▶ [About this exercise]
Two lines below mark the span: the one containing "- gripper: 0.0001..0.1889" and the one containing "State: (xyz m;". Set down both, plus every line between, exactly as they stand, and nothing else.

▶ [Data excerpt]
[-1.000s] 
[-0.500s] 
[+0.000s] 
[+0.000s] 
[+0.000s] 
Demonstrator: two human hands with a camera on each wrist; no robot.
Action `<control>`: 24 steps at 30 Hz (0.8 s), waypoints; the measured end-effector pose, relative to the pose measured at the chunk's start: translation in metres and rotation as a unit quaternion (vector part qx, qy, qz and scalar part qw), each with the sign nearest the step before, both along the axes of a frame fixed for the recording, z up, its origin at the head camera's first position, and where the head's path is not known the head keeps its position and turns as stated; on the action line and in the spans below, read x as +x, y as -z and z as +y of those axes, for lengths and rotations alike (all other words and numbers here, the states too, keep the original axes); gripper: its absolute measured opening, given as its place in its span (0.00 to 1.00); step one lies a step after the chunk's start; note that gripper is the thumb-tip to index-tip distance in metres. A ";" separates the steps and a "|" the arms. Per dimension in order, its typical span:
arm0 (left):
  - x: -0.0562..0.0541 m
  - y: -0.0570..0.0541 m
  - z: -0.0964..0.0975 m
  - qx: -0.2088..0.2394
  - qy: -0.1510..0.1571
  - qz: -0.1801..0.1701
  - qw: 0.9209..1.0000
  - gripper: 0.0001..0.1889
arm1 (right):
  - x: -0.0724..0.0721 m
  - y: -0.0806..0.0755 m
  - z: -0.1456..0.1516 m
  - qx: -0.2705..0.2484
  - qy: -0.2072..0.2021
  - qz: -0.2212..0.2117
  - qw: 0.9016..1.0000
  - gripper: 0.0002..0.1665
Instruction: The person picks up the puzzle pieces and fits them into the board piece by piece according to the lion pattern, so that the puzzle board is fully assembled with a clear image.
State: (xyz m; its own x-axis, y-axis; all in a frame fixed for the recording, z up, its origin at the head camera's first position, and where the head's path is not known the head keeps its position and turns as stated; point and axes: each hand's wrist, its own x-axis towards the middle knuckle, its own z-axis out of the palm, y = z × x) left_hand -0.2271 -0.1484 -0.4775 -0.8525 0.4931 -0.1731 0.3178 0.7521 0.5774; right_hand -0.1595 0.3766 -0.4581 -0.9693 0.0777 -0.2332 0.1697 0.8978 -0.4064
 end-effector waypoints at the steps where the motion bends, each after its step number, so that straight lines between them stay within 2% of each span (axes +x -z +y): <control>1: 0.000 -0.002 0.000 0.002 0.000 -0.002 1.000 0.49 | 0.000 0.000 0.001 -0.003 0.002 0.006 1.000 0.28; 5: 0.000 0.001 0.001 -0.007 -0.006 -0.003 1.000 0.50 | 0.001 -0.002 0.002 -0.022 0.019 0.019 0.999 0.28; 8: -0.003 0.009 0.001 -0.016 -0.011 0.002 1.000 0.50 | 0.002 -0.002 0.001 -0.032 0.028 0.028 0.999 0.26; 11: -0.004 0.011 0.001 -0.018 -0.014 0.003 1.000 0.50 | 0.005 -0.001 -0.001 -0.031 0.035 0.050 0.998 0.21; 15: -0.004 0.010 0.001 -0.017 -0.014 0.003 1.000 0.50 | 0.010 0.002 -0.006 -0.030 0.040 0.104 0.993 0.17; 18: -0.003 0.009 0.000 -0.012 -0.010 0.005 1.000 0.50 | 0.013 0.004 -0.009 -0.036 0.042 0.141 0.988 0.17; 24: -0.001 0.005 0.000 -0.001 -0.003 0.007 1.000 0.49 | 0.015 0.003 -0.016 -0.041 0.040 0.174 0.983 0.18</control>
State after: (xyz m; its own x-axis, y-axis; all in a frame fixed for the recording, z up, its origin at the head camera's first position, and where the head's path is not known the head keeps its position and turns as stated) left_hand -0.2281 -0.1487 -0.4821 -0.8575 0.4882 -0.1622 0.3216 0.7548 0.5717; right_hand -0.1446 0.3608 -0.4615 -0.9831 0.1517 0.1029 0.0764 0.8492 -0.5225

▶ [Answer to the exercise]
  - gripper: 0.0001..0.1889
arm1 (right):
  - x: -0.0724..0.0721 m
  - y: -0.0806..0.0755 m
  - z: -0.1456..0.1516 m
  - qx: -0.2705..0.2484
  - qy: -0.2072..0.2021
  - qz: -0.2212..0.2117
  - qw: 0.9016..1.0000
  - gripper: 0.0002..0.1665
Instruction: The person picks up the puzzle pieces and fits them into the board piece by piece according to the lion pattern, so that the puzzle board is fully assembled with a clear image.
State: (xyz m; its own x-axis, y-axis; all in a frame fixed for the recording, z up, its origin at the head camera's first position, and where the head's path is not known the head keeps its position and turns as stated; point and axes: each hand's wrist, its own x-axis towards the middle knuckle, its own z-axis out of the palm, y = z × x) left_hand -0.2271 -0.1484 -0.4775 -0.8525 0.4931 -0.1731 0.3178 0.7521 0.5774; right_hand -0.1595 0.3766 -0.4581 -0.9693 0.0777 -0.2332 0.1697 0.8978 -0.4064

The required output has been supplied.